» The problem:
Check every line of the data for the string "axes" and copy the ones that have it.

» Data extract:

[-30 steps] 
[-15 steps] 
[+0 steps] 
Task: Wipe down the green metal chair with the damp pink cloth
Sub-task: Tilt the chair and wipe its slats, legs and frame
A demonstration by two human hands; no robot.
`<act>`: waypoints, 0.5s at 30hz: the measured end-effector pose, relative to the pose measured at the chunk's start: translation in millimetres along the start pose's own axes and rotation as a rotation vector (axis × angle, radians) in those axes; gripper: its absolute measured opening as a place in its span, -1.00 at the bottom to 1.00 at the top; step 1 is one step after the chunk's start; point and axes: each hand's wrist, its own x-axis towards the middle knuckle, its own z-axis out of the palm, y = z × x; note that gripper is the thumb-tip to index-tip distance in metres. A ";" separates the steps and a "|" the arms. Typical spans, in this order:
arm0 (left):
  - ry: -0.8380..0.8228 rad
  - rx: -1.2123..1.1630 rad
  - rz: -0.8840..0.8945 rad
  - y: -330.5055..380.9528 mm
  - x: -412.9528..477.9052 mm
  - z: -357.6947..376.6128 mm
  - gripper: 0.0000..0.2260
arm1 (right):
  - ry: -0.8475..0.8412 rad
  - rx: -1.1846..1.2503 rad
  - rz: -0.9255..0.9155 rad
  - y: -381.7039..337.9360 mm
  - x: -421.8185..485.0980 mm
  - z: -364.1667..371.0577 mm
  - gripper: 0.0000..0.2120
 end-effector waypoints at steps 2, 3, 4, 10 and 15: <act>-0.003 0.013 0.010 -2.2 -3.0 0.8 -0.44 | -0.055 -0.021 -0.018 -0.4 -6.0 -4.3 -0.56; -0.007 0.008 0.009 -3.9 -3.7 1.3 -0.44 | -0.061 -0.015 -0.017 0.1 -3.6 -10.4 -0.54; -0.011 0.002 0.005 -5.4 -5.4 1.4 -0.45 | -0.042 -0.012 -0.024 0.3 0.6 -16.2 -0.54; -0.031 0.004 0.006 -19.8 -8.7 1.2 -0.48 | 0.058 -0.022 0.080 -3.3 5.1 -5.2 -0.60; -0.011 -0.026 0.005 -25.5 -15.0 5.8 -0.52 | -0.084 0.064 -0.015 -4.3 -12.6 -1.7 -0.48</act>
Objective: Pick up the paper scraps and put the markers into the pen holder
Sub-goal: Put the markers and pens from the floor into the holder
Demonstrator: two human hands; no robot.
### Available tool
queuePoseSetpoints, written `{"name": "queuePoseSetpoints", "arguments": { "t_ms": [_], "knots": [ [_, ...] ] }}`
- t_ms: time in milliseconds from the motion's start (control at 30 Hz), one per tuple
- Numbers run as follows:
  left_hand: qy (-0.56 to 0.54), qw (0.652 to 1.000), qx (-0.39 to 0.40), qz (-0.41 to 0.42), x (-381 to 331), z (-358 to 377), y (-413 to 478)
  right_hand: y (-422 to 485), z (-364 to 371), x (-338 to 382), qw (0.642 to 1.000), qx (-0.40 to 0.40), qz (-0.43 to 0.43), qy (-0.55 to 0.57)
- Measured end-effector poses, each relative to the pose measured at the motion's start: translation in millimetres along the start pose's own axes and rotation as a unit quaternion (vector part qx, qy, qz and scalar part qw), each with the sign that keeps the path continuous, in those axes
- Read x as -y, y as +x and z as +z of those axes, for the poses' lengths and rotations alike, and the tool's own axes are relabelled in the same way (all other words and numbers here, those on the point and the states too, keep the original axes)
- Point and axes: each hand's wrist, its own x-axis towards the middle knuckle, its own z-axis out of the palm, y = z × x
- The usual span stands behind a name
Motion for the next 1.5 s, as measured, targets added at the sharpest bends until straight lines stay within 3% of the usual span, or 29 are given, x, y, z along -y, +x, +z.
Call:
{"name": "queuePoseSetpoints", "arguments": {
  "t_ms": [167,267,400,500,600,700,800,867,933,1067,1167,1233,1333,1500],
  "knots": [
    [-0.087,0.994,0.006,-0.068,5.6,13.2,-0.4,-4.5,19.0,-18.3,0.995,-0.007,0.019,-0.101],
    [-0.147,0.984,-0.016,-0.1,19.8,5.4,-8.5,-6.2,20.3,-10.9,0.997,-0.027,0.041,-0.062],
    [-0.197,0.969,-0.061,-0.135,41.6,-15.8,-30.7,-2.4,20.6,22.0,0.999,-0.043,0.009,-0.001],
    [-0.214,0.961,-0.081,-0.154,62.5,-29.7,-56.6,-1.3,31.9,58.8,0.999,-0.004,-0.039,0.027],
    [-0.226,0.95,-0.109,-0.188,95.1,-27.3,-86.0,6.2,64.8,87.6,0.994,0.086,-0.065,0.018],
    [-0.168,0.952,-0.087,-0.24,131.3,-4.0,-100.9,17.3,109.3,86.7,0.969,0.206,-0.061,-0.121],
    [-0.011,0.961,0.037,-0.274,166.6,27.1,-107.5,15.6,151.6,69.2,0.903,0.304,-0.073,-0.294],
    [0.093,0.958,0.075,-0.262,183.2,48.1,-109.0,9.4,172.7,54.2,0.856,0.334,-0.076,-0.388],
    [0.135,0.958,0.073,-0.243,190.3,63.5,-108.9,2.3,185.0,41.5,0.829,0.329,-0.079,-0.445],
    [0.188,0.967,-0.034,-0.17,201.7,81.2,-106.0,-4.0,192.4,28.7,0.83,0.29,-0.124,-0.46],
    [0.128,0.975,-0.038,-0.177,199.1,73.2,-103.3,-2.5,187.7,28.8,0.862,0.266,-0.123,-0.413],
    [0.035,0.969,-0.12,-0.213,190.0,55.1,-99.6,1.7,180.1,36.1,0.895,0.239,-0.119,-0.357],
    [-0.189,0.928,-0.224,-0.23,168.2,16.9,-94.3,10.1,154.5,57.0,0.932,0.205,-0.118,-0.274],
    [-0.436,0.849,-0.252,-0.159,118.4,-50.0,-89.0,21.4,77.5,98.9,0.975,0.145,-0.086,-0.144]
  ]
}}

» Answer area:
`<act>`: waypoints, 0.5s at 30hz: the measured end-effector pose, relative to the pose measured at the chunk's start: translation in millimetres along the start pose's own axes and rotation as a rotation vector (axis × angle, radians) in those axes; gripper: its absolute measured opening as a place in its span, -1.00 at the bottom to 1.00 at the top; step 1 is one step after the chunk's start; point and axes: each hand's wrist, its own x-axis towards the middle knuckle, its own z-axis out of the palm, y = z × x; note that gripper is the thumb-tip to index-tip distance in metres. A ";" separates the steps and a "|" the arms. Typical spans, in this order:
- Measured end-effector poses, each relative to the pose measured at the motion's start: translation in millimetres along the start pose's own axes and rotation as a unit quaternion (vector part qx, qy, qz and scalar part qw), each with the sign that keeps the path continuous, in those axes
- Read x as -y, y as +x and z as +z of those axes, for the poses' lengths and rotations alike, and the tool's own axes are relabelled in the same way (all other words and numbers here, those on the point and the states too, keep the original axes)
- Point and axes: each hand's wrist, its own x-axis towards the middle knuckle, its own z-axis out of the palm, y = z × x

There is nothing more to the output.